**REQUIREMENT**
Line by line, the data below should be set down unchanged, with images excluded.

**RAW DATA**
<<<<
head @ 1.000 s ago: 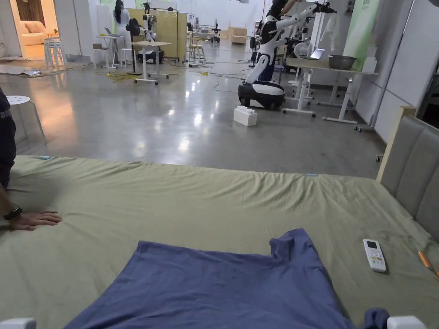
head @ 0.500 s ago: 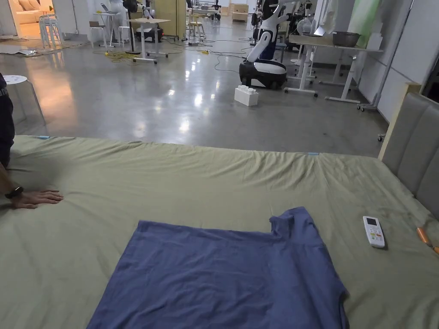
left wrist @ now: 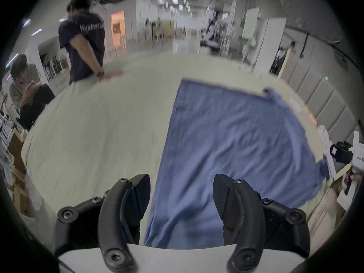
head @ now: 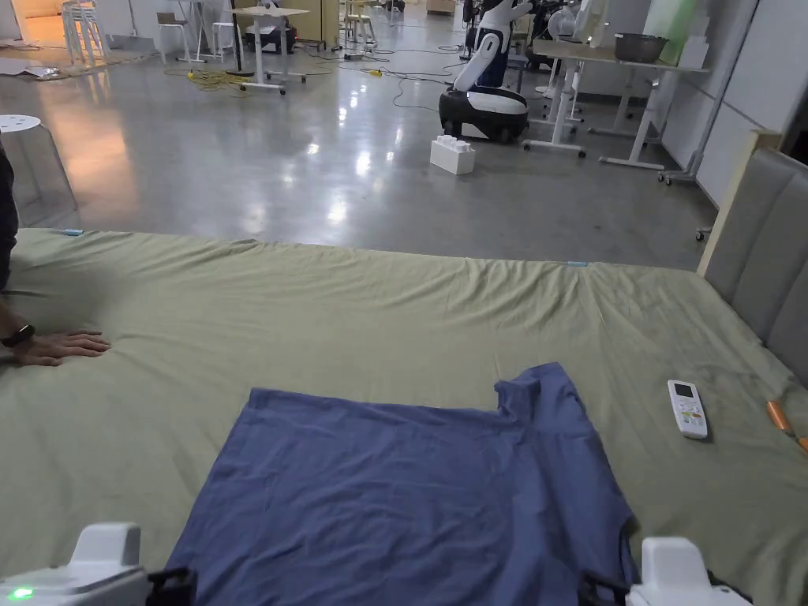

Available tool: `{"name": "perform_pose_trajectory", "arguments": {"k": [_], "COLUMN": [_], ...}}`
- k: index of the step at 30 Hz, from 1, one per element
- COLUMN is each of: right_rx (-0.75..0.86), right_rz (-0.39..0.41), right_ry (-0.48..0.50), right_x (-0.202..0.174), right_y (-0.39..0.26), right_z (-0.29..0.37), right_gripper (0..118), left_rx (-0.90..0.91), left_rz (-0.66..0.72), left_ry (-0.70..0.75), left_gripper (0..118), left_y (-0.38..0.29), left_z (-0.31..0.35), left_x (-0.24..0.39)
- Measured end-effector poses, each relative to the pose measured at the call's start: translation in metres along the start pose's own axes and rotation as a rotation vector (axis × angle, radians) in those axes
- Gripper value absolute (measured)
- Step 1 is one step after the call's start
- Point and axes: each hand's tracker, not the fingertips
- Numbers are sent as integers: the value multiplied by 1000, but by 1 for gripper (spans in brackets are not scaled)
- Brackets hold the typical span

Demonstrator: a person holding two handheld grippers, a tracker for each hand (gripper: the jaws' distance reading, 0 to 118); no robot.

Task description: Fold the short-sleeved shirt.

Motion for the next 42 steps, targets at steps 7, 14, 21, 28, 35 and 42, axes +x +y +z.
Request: {"name": "perform_pose_trajectory", "arguments": {"k": [7,14,21,28,35,42], "right_rx": [347,538,646,555,449,337], "right_rz": [-75,-82,-58,-58,-53,-52], "right_ry": [-34,-47,-58,-30,-4,2], "right_x": [-32,-54,-56,-53,-47,-41], "right_y": [40,55,57,61,61,53], "right_z": [13,20,24,-4,-51,-101], "right_gripper": [66,7,0,0,0,0], "left_rx": [422,610,706,485,175,-85], "left_rz": [-40,-104,-110,-54,-20,-21], "left_ry": [56,81,90,8,-33,-64], "left_gripper": [65,11,0,0,0,46], "left_y": [31,39,35,70,145,217], "left_z": [33,48,55,10,-116,-242], "left_x": [44,72,76,53,18,8]}}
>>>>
**SOLUTION TO THIS EXERCISE**
head @ 1.000 s ago: 
head @ 0.500 s ago: 
left wrist @ now: 
head @ now: 

Available tool: `{"name": "perform_pose_trajectory", "arguments": {"k": [_], "COLUMN": [_], ...}}`
- k: index of the step at 30 Hz, from 1, one per element
- COLUMN is each of: right_rx (-0.75..0.86), right_rz (-0.39..0.41), right_ry (-0.48..0.50), right_x (-0.202..0.174), right_y (-0.39..0.26), right_z (-0.29..0.37), right_gripper (0..118), left_rx (-0.90..0.91), left_rz (-0.66..0.72), left_ry (-0.70..0.75), left_gripper (0..118), left_y (-0.38..0.29), left_z (-0.31..0.35), left_x (-0.24..0.39)
- Measured end-effector poses, each relative to the pose measured at the call's start: translation in metres along the start pose's own axes and rotation as a rotation vector (axis × angle, radians) in those axes
- Gripper value absolute (measured)
- Step 1 is one step after the call's start
- Point and axes: each hand's tracker, not the fingertips
- Numbers are sent as integers: the value multiplied by 1000, but by 1 for gripper (spans in brackets are not scaled)
- Brackets hold the typical span

Demonstrator: a person holding two handheld grippers, a tracker for each hand (gripper: the jaws' distance reading, 0 to 118); no robot.

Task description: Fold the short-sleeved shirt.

Motion for the next 42 steps, targets at steps 7, 14, 21, 28, 35 and 42, axes +x +y +z.
Request: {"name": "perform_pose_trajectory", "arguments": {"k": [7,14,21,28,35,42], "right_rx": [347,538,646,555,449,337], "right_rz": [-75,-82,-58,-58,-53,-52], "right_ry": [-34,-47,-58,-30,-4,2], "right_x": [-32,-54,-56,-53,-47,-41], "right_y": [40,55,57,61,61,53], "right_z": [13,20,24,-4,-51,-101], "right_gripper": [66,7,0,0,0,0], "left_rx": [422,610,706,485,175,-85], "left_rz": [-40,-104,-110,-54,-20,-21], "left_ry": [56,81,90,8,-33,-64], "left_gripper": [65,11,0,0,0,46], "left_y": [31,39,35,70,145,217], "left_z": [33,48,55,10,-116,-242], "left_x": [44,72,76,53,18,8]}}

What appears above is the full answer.